# Which is eaiser and cheaper ?



## Flyline (Mar 3, 2008)

> A cupped 4 blade Stainless
> 
> Going up one Pitch or going down one pitch


Come on man.....u know better than that. NOBODY will have a clue of what u talking about! More details please! :-/


----------



## noeettica (Sep 23, 2007)

OK If I have a 13 Pitch Is it easy for a Prop shop to make it a 12 or

If I have an 11 and make it into a 12


----------



## DuckNut (Apr 3, 2009)

I bought 2 used props exactly as you describe and had them re-sized at Admiral Prop in Tampa and the price was the same.  There is a small charge if you want extra cupping.

Modified for clarity: Mine were aluminum.

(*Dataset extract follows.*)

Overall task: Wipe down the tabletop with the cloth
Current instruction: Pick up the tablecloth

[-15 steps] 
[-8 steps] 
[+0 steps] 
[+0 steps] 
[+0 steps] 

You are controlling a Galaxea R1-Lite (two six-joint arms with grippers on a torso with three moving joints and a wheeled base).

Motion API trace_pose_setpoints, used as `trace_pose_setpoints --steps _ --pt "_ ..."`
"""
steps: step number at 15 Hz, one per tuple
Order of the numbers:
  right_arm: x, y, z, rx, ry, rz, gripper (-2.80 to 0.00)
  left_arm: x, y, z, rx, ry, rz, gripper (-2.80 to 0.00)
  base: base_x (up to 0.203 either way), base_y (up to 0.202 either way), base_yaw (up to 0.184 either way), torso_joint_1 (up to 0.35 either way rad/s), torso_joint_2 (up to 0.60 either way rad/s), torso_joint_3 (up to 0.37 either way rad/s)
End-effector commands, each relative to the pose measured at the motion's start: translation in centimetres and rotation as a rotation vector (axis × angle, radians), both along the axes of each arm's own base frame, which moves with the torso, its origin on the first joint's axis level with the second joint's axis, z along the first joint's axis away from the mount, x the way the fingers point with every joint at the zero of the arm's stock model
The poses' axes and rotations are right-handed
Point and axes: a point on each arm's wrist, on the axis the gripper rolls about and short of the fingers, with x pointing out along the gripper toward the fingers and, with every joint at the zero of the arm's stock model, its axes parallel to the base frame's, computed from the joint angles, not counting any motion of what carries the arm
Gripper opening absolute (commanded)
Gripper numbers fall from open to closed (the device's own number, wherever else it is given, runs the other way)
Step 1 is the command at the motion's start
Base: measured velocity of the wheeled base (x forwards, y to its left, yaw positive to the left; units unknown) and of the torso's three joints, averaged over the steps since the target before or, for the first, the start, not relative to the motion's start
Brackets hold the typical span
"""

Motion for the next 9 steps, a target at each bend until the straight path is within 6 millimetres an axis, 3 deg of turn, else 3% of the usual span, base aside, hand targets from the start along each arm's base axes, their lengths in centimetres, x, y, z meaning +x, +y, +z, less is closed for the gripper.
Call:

I missed that you are talking stainless. Call them and ask.


----------



## HighSide25 (May 15, 2007)

i have the 11p. in that series. not enough pitch for my boat


----------



## iMacattack (Dec 11, 2006)

> OK If I have a 13 Pitch Is it easy for a Prop shop to make it a 12  or
> 
> If I have an 11 and make it into a 12


Try calling a prop shop. They would be the ones who know...


----------



## TomFL (Oct 2, 2007)

Easiest and cheapest method would be to sell the 11 and 13 and buy a new 12...

-T


----------



## HighSide25 (May 15, 2007)

cheapest method would be to change my 11p with cup to a 12 with cup, give it to noettica, and take noetticas 13 pitch and maybe add cup and toss him a few dollars.... helps out 2 parties vs 1


----------



## noeettica (Sep 23, 2007)

yes Ill call 'ya... Soon ... lol


----------